VTS has been tested across many scales, from convective to synoptic, and a variety of observation types for ensemble DA systems, including global-scale DA with a focus on tropical cyclone prediction (Huang and Wang 2018), regional 12-hourly mesoscale assimilation of conventional in situ and satellite observations (Zhao et al. 2015), hourly mesoscale assimilation of conventional in situ observations in an RRFS-like system (LGWW), and storm-scale assimilation of simulated and real radar reflectivity observations for the prediction of convective evolution (Gasperoni et al. 2022, 2023; Zhang et al. 2023; Xu et al. 2008). VTS can be designed for use in any ensemble-based DA method, including any flavor of the ensemble Kalman filter (EnKF; e.g., Houtekamer and Zhang 2016) or hybrid ensemble–variational (EnVar; e.g., Bannister 2017) DA system. The results of each of these studies demonstrate the versatility of applications for VTS, both as a cost-saving method and as a method to increase ensemble size and forecast skill of an ensemble prediction system at minimal added costs. The VTS may further be used in a “cost-neutral” approach, which can indirectly increase ensemble size in a way that does not incur added computational costs to the DA system, as suggested by Gasperoni et al. (2022).

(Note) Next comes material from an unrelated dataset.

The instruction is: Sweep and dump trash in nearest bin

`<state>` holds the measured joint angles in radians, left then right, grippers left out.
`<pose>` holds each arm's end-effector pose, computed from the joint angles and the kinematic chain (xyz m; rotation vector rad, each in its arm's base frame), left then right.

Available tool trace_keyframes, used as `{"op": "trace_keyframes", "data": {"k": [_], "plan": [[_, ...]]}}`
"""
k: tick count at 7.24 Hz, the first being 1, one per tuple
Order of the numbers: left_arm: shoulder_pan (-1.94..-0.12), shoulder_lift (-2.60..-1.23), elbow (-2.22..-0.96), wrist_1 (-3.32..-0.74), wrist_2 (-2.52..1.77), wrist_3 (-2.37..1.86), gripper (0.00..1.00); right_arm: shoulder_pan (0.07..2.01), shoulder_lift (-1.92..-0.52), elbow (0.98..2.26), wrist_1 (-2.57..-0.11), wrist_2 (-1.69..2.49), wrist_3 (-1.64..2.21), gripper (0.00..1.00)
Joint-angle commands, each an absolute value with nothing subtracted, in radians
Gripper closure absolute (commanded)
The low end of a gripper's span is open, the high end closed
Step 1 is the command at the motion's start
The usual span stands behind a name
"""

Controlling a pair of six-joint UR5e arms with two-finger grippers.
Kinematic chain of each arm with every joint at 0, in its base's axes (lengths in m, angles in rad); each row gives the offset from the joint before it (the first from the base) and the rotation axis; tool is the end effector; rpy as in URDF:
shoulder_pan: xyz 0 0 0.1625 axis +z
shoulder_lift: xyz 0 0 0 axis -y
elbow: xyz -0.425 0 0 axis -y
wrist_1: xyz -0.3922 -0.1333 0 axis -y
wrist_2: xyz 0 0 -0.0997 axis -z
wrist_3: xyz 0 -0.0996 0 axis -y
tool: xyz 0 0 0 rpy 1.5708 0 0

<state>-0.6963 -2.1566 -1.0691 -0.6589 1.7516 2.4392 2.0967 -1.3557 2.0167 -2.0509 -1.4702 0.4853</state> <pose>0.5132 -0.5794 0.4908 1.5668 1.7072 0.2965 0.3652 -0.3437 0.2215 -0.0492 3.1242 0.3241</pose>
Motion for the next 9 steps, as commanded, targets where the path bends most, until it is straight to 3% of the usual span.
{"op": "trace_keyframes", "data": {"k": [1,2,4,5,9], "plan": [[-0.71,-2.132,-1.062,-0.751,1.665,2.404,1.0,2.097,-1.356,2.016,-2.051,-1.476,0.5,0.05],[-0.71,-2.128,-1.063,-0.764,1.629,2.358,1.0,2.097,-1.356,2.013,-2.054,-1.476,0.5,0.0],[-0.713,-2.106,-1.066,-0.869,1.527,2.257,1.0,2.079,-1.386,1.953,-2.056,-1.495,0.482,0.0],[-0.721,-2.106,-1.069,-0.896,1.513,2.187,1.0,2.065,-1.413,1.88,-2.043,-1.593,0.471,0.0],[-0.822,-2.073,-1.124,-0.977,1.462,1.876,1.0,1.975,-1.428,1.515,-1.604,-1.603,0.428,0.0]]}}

Past studies have shown that VTS applied to individual scale components of a DA system can lead to improvements in MCS prediction within the Gridpoint Statistical Interpolation (GSI)-based EnVar system extended for convective scales by Wang and Wang (2017, 2021). Gasperoni et al. (2022) and LGWW demonstrated through case studies that properly configured VTS for individual storm-scale radar assimilation and mesoscale conventional in situ assimilation components, respectively, led to improvements in MCS prediction compared to baseline experiments without VTS. Gasperoni et al. (2023) further showed systematic benefits of radar VTS during the 2021 real-time Hazardous Weather Testbed (HWT) Spring Forecasting Experiment (SFE; Clark et al. 2021), with significant improvements to high-impact cases in terms of small-scale model-derived surrogate severe report prediction and subsequent 0–18-h precipitation forecasts of upscale MCS evolution.

The results of these experimental VTS-enabled RRFS systems are encouraging; however, to this point, VTS has not been simultaneously adapted for all scale components of an ensemble multiscale DA system for CAE forecast purposes. In this study, we will evaluate VTS for the full multiscale experimental RRFS system developed by the University of Oklahoma (OU) Multiscale Data Assimilation and Predictability (MAP) laboratory. That is, VTS will be enabled for both storm-scale radar DA and mesoscale in situ DA for the first time (BothVTS). To develop a complete understanding of the systematic impacts of VTS for all scale components of a multiscale CAE DA system, BothVTS will be compared with individual component VTS applications for storm-scale radar DA (RadVTS) and mesoscale conventional DA (ConVTS). These three configurations were implemented for the real-time 2022 HWT SFE by OU MAP for systematic evaluation and comparisons (Clark et al. 2022).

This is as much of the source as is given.